Ana Brazil lived in the south for many years. She explored the historic houses and landscapes of Virginia as a teenager, earned her master's degree in American history from Florida State University, and traveled her way through Mississippi as an architectural historian.

Her historical mystery FANNY NEWCOMB & THE IRISH CHANNEL RIPPER is her love letter to the intrepid women of 1889 New Orleans, and the winner of the Independent Book Publishers Association 2018 Benjamin Franklin Award GOLD for Historical Fiction

    Book Review

Reviewed by Viga Boland for Readers' Favorite

Just put a word like “Ripper” into the title of a mystery book, and you’re bound to attract interest from Jack the Ripper fans. But Fanny Newcomb and the Irish Channel Ripper by Ana Brazil is not about that dreaded murderer. Nor is it set in the darkened alleyways of old England. No, this historical fiction is set in the Irish Channel section of New Orleans in the late 1800s. As you join Fanny Newcomb and her unlikely fellow sleuths, Dr. Olive Giddings and her sister, Sylvia, in solving the heinous death of a young woman at the hands of this other Ripper, you will find yourself not only enjoying the challenge but also learning a great deal about the attitudes of men toward women way back then. Moreover, if you’re a modern day woman who is big on equality issues, don’t be surprised if you come away just a bit incensed at the narrow-minded male thinking you’ll encounter. But that will make you admire Fanny and her intelligent, resourceful team even more as they do what the men couldn’t do: identify the killer! After the police arrest Karl, whom the ladies are positive is not the Ripper, and the bloodthirsty mob is ready to string him up, Fanny, a prominent lawyer’s daughter, is so relentless in her attempt to save Karl from the gallows that the more she digs, the deeper she puts herself in danger. Her list of suspects is short, and the reader, like Fanny, has plenty of reasons to suspect any one of them. And that’s half the fun of reading this novel: will the one you picked out early in the story be the right one?
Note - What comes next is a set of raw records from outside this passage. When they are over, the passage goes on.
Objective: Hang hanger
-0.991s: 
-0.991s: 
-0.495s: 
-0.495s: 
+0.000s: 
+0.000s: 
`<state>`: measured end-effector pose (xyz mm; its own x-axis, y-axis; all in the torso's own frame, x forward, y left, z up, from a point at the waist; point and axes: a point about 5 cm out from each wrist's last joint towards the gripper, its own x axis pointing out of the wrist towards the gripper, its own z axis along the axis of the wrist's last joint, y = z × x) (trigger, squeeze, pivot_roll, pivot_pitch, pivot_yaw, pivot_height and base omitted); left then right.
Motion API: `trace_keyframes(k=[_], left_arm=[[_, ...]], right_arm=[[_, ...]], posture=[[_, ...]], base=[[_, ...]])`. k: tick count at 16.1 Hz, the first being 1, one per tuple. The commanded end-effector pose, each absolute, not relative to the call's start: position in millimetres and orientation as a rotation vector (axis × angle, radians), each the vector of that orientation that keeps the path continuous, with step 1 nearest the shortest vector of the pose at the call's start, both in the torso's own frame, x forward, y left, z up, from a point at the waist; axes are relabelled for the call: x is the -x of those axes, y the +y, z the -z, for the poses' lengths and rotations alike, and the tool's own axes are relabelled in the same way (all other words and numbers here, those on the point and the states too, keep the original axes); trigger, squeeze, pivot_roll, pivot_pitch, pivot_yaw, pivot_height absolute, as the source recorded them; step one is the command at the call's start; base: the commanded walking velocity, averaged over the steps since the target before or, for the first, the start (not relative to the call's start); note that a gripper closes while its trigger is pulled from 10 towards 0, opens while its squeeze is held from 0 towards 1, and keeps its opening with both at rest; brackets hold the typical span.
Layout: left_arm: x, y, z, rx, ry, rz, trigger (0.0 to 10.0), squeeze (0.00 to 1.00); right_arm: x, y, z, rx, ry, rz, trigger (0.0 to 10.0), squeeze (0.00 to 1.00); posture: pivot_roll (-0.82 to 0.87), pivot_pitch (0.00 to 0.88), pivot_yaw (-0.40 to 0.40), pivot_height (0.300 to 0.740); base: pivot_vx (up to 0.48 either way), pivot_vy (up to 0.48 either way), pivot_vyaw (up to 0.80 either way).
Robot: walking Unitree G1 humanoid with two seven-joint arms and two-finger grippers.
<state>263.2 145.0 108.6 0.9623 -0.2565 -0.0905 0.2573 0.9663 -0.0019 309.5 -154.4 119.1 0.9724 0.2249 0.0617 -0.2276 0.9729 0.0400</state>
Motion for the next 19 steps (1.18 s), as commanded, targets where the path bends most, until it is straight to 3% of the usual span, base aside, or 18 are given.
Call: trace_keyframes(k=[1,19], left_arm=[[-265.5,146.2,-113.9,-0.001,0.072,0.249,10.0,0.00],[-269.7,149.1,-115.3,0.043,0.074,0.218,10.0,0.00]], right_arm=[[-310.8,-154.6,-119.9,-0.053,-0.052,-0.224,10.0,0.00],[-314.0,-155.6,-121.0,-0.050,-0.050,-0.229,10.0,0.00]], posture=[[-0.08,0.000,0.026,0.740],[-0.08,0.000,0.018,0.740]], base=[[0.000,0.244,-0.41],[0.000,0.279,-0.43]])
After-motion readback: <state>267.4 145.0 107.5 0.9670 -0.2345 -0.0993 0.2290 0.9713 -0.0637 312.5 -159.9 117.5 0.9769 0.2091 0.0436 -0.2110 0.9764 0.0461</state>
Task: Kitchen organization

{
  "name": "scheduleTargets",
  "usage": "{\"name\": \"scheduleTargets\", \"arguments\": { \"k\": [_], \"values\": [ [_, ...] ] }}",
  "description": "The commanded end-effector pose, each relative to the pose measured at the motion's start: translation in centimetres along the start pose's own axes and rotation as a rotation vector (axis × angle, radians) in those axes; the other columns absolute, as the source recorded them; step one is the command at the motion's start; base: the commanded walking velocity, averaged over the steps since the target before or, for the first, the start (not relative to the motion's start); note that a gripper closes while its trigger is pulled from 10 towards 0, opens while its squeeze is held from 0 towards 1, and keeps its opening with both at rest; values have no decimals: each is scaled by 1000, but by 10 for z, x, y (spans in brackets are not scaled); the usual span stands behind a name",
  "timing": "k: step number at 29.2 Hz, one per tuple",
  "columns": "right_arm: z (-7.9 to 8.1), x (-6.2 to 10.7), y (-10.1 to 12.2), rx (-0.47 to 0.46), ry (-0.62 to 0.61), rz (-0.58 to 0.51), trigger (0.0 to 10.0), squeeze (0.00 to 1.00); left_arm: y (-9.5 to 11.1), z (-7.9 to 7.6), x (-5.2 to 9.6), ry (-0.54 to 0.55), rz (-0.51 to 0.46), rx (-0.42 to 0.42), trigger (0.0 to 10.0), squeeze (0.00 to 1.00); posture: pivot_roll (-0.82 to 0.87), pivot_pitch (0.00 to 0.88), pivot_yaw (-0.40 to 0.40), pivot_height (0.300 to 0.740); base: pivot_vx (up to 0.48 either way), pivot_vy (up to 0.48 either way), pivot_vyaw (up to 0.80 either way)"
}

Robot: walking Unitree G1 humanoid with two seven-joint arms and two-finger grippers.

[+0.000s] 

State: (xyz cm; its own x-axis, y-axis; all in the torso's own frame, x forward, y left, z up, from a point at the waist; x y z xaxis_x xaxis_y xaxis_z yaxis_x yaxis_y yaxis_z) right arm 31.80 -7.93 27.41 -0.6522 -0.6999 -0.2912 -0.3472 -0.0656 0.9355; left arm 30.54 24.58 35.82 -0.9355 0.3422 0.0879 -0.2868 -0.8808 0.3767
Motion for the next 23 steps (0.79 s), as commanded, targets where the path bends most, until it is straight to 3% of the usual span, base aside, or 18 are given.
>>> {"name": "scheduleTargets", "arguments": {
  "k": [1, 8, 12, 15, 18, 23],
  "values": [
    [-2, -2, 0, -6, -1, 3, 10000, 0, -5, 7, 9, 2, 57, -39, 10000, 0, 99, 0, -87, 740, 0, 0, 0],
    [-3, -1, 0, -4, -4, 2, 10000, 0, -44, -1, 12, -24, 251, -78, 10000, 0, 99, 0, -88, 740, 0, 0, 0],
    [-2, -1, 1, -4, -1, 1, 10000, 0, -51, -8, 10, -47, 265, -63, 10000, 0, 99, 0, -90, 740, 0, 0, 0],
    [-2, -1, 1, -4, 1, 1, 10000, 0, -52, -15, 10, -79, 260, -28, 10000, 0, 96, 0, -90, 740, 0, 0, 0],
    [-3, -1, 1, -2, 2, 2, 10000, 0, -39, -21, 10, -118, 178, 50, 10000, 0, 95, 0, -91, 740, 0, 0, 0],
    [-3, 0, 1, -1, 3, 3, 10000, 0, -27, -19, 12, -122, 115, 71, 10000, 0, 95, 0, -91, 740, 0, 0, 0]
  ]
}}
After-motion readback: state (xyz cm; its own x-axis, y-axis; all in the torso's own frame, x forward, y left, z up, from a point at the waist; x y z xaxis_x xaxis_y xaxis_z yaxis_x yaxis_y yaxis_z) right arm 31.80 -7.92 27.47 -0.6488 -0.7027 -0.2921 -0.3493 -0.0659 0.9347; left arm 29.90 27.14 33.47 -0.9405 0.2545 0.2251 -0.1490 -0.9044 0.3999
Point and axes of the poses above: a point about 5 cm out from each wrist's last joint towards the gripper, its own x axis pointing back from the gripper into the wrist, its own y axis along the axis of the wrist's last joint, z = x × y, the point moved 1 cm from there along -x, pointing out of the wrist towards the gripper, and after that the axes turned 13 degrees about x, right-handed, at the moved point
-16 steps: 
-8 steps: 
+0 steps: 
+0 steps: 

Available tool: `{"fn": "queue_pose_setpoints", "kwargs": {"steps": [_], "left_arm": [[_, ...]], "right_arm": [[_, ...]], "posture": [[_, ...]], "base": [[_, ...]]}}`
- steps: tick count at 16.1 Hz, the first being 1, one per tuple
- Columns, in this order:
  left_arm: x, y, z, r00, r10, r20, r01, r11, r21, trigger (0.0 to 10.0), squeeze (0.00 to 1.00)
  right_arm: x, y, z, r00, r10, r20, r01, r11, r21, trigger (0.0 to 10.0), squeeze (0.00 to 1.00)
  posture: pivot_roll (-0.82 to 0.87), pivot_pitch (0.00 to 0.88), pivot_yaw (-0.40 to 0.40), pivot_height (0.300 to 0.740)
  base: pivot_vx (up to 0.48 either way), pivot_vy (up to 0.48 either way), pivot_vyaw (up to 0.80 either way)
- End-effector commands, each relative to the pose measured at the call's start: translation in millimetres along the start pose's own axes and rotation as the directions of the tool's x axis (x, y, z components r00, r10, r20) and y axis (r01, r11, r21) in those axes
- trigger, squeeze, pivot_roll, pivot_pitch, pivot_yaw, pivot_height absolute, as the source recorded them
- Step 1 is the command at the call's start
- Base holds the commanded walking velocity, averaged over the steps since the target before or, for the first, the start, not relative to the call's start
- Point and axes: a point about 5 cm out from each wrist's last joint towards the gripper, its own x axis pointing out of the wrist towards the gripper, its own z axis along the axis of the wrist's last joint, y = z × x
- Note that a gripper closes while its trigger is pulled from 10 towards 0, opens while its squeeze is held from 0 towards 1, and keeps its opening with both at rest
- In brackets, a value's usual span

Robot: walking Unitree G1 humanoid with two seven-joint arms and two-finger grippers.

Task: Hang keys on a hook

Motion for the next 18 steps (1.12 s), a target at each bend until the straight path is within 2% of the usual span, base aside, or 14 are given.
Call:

Ana Brazil has gone to a great deal of trouble to research her information on the life and times in late 1800s New Orleans, rife with prostitution, poverty, religious and cultural conflicts. She has supplied an extensive bibliography, and that accounts for the very authentic settings and attitudes in this story. Further, in a rather personal approach in the Afterword, Brazil supplies facts on which her historical fiction is based, along with giving the reader insight into how the characters of Fanny, Olive and Sylvia were created. This section is as interesting as the story itself. Fanny Newcomb and the Irish Channel Ripper is an excellent first novel, and going by the ending paragraph, one suspects Ana Brazil is possibly planning a sequel. I can actually see this developing into a TV series like the award-winning Canadian series, The Murdoch Mysteries. Has Ana Brazil set the stage for a similar series with this book? Only time will tell.